■ Work instruction: Give again exactly the lines that stretch from the one with "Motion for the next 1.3" to the end of the data below, including both of those lines and nothing else.

■ Recorded information:
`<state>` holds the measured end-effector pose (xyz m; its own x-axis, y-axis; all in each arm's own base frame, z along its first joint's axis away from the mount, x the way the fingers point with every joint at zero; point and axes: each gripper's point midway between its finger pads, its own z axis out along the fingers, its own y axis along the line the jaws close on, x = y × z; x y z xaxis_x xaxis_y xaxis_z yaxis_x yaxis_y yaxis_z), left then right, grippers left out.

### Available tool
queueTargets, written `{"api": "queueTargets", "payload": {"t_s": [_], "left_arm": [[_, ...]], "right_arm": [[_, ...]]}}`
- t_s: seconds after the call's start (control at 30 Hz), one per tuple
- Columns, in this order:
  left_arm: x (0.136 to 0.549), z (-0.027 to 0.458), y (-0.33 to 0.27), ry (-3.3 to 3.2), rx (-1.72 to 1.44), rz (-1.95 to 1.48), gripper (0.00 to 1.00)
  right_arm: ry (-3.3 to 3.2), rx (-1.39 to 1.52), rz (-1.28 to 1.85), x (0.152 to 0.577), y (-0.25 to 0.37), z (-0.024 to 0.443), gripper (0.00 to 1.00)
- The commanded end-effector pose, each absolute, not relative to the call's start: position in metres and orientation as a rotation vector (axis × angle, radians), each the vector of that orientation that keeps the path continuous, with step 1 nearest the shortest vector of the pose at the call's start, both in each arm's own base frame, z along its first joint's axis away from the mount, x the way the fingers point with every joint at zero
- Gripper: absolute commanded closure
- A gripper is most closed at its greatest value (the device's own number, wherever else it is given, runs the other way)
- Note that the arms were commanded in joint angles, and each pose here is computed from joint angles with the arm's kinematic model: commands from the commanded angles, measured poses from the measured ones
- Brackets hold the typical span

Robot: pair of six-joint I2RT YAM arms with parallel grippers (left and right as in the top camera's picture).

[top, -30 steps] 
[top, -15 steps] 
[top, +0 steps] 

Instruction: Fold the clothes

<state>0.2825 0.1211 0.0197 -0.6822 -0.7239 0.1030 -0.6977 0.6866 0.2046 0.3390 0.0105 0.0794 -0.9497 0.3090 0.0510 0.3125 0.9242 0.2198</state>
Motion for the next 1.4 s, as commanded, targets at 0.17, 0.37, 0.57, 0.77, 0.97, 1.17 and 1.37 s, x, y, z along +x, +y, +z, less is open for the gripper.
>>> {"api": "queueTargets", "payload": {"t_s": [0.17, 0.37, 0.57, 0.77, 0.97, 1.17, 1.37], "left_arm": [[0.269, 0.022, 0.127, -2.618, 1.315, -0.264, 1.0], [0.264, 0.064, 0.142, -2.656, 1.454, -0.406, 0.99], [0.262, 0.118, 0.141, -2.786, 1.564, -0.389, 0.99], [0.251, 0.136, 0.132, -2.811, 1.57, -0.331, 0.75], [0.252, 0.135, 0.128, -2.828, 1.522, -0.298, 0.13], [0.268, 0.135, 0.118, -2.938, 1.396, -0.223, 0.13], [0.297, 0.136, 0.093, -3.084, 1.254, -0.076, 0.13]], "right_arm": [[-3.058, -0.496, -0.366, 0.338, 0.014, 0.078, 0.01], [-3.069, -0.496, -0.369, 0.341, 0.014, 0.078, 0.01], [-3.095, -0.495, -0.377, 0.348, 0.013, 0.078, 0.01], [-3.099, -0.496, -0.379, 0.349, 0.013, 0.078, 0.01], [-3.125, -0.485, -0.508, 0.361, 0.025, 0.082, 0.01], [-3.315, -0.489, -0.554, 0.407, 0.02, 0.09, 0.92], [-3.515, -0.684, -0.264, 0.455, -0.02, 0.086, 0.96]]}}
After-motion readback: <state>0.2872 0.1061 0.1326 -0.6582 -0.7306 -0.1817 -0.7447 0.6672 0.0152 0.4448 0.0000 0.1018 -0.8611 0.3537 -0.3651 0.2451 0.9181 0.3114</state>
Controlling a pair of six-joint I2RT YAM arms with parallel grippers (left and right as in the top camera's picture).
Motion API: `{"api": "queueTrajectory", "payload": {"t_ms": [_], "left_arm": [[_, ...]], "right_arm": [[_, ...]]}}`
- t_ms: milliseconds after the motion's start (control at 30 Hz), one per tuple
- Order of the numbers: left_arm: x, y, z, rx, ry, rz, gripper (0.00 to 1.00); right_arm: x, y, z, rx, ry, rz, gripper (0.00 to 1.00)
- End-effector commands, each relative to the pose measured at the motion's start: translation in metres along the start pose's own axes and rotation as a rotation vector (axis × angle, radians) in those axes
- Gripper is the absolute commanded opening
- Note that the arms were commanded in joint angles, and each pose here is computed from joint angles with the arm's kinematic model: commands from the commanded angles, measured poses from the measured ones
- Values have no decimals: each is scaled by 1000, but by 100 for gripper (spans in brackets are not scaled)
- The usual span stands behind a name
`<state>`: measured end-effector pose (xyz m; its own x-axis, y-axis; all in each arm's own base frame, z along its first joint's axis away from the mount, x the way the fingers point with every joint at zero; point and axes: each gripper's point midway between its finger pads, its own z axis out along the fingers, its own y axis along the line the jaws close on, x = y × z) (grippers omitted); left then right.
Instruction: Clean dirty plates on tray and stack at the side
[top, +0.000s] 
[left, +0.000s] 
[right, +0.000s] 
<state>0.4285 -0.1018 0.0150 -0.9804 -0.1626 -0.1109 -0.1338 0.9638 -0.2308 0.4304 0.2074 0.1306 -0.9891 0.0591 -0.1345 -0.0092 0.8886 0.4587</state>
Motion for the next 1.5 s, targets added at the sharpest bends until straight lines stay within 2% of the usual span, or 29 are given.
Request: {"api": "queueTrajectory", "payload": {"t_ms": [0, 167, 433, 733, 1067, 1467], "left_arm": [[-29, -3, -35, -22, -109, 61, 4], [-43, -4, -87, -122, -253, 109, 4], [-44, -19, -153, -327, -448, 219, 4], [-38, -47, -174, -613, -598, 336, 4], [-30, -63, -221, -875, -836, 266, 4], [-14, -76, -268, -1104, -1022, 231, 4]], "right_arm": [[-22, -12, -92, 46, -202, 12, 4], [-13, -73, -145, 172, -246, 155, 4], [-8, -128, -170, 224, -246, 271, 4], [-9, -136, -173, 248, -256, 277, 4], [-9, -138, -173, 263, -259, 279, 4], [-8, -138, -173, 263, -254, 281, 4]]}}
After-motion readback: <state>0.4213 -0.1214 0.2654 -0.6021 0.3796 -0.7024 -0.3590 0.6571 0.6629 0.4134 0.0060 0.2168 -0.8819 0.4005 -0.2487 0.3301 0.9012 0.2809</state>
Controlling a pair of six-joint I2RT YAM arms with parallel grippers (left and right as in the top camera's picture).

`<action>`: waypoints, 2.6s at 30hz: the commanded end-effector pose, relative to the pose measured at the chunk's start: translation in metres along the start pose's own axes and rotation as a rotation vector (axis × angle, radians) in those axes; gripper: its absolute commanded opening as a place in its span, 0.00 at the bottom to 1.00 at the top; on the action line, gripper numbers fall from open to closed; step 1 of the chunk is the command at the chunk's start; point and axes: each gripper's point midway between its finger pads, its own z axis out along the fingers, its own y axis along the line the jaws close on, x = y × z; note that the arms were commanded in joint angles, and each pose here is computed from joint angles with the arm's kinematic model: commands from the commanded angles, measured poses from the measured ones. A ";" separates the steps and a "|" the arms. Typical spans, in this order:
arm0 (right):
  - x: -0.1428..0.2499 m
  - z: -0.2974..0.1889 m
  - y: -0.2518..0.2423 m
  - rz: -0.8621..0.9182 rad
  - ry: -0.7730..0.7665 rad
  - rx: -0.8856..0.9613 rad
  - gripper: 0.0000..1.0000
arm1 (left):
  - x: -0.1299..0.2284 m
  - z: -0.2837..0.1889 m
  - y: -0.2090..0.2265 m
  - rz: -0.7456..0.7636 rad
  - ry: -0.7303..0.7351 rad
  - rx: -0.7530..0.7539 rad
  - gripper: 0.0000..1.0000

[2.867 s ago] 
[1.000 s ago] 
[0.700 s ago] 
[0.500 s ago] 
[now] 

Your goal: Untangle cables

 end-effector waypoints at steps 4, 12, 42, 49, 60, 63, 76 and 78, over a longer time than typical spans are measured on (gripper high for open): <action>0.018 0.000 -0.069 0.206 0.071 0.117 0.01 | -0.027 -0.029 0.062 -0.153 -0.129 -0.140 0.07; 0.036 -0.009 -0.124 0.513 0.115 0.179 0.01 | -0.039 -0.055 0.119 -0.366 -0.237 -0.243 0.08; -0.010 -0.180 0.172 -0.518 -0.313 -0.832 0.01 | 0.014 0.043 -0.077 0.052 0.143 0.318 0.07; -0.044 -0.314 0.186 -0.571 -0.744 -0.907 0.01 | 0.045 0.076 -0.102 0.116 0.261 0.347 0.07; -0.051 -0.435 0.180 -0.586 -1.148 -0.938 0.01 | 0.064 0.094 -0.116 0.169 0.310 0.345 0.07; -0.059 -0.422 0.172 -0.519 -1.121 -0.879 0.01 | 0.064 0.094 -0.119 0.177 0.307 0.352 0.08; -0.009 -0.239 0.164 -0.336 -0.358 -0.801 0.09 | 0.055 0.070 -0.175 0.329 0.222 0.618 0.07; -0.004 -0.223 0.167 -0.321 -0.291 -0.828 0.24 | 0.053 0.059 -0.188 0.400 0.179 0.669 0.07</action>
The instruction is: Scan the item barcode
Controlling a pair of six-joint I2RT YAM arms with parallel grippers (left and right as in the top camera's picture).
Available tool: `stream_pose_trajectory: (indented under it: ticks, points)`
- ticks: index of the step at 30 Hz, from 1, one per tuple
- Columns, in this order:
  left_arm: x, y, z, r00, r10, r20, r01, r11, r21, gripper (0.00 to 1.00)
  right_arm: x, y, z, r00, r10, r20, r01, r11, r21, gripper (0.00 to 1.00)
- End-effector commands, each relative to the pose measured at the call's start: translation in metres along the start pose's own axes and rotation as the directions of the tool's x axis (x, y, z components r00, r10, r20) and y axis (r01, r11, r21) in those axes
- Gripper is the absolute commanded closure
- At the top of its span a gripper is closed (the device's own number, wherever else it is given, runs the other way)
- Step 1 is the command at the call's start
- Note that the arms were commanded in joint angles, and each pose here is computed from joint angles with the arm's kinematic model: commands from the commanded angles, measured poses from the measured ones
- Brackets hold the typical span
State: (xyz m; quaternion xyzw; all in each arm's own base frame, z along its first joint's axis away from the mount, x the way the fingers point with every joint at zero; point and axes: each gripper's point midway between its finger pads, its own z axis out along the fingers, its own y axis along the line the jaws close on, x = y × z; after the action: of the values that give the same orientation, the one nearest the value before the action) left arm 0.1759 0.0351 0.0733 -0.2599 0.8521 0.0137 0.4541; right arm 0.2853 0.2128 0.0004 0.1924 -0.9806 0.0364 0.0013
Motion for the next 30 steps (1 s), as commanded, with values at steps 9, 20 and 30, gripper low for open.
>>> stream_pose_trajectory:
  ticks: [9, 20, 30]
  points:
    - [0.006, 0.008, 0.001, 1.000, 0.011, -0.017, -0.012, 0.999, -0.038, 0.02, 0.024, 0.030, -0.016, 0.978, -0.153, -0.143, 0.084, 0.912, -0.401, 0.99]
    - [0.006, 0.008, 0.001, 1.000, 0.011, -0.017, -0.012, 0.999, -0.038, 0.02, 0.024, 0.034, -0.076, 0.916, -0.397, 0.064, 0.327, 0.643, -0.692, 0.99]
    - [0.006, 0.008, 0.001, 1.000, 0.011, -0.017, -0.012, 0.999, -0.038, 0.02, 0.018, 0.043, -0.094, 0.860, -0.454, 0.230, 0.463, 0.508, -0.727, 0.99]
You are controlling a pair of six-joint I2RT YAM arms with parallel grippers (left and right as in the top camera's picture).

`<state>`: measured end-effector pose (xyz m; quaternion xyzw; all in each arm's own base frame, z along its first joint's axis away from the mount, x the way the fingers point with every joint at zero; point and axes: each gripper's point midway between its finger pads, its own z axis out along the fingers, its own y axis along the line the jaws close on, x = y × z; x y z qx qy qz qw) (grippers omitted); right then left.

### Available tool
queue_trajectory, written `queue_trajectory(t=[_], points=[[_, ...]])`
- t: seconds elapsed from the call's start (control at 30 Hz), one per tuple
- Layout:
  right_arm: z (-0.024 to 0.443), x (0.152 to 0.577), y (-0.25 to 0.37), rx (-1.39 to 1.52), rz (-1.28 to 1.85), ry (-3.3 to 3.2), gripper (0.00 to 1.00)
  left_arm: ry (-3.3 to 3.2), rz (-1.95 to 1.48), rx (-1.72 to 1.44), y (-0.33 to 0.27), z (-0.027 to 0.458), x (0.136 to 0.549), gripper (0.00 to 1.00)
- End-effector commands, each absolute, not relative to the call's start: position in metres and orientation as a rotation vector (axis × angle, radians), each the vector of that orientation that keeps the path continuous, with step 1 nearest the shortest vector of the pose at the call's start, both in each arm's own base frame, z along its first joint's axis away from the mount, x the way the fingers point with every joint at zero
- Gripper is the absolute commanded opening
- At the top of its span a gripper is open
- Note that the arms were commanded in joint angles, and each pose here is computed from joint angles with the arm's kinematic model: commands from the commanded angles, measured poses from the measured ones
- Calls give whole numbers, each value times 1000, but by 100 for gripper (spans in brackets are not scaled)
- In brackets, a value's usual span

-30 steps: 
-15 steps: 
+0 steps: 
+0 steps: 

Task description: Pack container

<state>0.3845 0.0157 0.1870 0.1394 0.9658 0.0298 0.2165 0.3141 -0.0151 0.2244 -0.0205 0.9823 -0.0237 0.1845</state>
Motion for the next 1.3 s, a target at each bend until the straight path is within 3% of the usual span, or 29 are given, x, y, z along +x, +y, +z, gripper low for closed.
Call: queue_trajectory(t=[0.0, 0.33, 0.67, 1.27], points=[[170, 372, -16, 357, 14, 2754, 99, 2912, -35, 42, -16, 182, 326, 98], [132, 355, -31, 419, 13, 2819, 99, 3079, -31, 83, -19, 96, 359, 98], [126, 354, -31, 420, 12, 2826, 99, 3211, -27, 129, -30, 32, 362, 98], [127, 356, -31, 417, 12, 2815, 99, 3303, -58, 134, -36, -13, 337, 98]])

■ Written answer:
Motion for the next 1.3 s, a target at each bend until the straight path is within 3% of the usual span, or 29 are given, x, y, z along +x, +y, +z, gripper low for closed.
Call: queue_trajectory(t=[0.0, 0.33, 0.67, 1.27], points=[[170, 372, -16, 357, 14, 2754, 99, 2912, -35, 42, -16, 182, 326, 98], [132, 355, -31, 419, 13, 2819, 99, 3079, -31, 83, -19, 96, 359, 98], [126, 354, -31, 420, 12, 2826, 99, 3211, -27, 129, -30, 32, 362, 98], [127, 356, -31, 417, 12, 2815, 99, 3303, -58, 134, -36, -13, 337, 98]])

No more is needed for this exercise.